The Plextor S2C comes to market in three capacities that range from 128GB to 512GB. The company doesn't plan on a 1TB option at this time, which is a common strategy we've seen develop with several entry-level SSDs in 2016. Plextor, like its parent company LiteOn, ships most of its products with Toshiba flash, but this model uses SK Hynix 16nm planar TLC. Plextor's initial product in this series uses a Silicon Motion, Inc. (SMI) SM2258 4-channel controller with low-density parity check (LDPC) support. LDPC error correction is a key technology because it increases endurance, which is critical for TLC NAND.

We've discussed Sk Hynix's plans to increase bit output and sell more flash to third-party SSD manufacturers. Intel and Adata, to name a few, ship several products with Sk Hynix flash, and now Plextor joins the ranks. We don't see SK Hynix 3D flash very often, but the frequency has increased in 2016, and we expect to see it in more consumer products in 2017.

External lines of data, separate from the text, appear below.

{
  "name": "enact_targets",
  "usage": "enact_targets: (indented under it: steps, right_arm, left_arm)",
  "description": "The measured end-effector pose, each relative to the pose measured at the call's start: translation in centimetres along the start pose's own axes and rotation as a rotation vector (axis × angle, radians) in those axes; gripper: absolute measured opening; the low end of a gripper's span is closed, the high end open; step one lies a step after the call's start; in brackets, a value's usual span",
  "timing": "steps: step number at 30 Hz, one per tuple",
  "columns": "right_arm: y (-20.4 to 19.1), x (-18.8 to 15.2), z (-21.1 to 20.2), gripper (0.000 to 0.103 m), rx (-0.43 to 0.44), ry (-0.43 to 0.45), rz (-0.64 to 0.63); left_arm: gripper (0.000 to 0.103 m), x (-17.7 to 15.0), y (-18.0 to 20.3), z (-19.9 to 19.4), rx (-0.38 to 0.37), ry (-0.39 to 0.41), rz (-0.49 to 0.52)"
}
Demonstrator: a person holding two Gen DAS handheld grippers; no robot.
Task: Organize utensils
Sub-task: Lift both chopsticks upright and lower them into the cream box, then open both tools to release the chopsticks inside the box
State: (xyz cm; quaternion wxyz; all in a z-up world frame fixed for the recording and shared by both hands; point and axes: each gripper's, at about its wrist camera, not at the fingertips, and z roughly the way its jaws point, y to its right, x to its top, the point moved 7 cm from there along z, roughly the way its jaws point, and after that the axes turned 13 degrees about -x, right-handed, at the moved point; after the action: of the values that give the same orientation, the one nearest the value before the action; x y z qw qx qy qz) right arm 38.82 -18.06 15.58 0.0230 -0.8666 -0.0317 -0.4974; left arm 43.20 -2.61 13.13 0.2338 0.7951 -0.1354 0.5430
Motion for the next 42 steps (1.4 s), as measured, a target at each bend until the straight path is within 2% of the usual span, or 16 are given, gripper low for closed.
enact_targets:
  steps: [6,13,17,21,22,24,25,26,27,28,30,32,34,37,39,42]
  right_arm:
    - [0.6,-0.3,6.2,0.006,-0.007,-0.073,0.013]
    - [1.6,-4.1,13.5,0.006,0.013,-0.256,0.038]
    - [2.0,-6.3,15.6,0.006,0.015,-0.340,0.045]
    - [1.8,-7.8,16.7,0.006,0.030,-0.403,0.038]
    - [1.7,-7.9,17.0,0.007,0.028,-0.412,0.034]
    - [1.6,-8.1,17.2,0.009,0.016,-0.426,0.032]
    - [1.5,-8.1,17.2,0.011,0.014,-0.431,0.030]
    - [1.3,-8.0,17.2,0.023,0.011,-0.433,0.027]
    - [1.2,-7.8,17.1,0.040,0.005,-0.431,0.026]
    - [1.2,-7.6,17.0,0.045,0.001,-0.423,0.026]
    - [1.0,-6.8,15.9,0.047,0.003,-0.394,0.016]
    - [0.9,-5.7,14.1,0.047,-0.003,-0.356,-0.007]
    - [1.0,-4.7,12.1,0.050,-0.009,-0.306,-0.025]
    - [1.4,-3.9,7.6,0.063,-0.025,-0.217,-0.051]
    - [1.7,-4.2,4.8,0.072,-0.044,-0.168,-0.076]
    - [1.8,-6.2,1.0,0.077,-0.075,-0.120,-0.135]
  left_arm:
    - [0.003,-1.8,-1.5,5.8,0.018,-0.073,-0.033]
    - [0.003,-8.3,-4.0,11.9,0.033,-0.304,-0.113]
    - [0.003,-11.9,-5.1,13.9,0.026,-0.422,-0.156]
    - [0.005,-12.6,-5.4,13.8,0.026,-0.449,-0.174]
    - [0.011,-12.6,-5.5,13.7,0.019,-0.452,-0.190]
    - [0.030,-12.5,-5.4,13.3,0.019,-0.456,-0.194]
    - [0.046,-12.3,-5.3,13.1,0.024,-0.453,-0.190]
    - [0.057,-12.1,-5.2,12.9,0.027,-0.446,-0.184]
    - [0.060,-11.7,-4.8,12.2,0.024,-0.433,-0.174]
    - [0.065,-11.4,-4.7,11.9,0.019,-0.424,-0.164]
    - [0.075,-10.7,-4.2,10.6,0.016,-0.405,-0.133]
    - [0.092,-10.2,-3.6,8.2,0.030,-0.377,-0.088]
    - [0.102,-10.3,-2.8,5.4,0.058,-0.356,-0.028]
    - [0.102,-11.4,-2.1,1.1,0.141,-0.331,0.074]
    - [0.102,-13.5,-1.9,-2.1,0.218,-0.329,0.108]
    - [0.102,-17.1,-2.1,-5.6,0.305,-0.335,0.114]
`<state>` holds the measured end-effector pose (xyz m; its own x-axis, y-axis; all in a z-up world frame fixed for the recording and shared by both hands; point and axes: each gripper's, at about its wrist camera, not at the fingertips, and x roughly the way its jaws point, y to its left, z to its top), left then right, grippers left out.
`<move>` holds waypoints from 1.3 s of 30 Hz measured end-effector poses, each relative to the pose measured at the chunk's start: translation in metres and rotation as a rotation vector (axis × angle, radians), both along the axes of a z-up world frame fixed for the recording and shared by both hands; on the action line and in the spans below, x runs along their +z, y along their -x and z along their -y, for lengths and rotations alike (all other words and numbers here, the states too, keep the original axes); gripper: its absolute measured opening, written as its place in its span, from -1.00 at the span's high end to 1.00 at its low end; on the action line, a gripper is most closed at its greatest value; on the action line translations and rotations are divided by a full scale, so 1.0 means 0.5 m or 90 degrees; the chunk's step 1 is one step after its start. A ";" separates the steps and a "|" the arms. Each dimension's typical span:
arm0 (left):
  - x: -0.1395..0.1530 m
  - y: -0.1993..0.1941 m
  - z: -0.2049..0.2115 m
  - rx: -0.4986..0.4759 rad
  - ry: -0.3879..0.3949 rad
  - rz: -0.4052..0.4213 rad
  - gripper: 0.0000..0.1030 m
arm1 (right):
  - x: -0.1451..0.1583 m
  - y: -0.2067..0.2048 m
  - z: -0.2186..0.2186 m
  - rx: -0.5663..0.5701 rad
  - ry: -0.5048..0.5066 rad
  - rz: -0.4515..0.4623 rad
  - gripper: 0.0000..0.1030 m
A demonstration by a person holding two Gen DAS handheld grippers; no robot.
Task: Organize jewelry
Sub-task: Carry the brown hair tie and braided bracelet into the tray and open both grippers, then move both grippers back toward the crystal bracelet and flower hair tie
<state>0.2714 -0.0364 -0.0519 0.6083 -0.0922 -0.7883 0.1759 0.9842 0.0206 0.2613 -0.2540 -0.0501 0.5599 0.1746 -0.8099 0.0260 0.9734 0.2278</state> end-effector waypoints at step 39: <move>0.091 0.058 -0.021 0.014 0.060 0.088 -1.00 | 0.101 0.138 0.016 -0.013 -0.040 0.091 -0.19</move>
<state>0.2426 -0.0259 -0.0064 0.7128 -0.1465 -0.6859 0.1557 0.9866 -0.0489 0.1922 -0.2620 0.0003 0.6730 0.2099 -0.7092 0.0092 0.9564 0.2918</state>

Plextor claims performance reaches up to 520 MB/s sequential read and 480 MB/s sequential write in the largest capacities. Random performance peaks at 98,000/78,000 read/write IOPS. On paper, the 128GB specifications show slightly less performance in three of the four corner workloads. All of the specifications come with the dreaded "up to" designation, so real world performance should be much less than advertised. Still, the numbers are high enough to land in the mainstream category if our performance measurements match the specifications. 

Pricing And Warranty

We focus on the Plextor S2C 512GB, which is the largest model in the family. We found the drive online for as low as $139.99. The 256GB model sells for just $67.99, and the 128GB variant retails for $44.99. All three capacities ship with a 3-year limited warranty. The S2C 512GB carries a 150TBW endurance rating, which is a general indication of how much data you can write to the SSD and remain within the warranty terms.

Accessories And Software Features

Aside from the SSD and a paper manual that doubles as a warranty statement we didn't find much in the retail package. Most of the Plextor add-on accessories come in the form of software. We really like the Plextor software tools, but some Plextor SSDs aren't compatible with the full suite. The S2C works with the entire software package, unlike the Plextor M8Pe we reviewed recently.

PlexNitro

Plextor designed its exclusive PlexNitro cache acceleration technology specifically for TLC SSDs. Utilizing the PlexNitro Cache as a buffer improves the read and write speeds of TLC SSDs without reducing user capacity with extra overprovisioning. Plextor remains committed to providing the “Full Capacity” SSD products of 128GB, 256GB, and 512GB, instead of the reduced capacity of 120GB, 240GB, and 480GB competitors.

PlexVault

Plextor designed its PlexVault software to provide a secure storage space that gives you complete control of access privileges. Even if you are using a computer with others, you can still hide your private data safely and securely on the computer inside the PlexVault if you have a Plextor SSD.

PlexCompressor

SSDs capacity is always a key point of consideration. Plextor's PlexCompressor utilizes custom, smart compression technology that gives you more storage capacity without impacting your experience or system performance.

PlexTurbo

PlexTurbo is an intelligent caching solution that uses system RAM to accelerate SSD performance. It boosts the service life of the SSD while vastly accelerating access speed. Plextor recommends at least 32GB of system memory to use PlexTurbo.

A Closer Look

The S2 is a new series for Plextor, so we wonder why it didn't brand the SSDs as S1 or S2A, rather than the S2C. Either way, this is a new package design for the company, which released previous generation M series products ranging from M2 to M8. Only time will tell what the company does with the branding for the two series, or if the products launched in 2017 will all come with the new S branding.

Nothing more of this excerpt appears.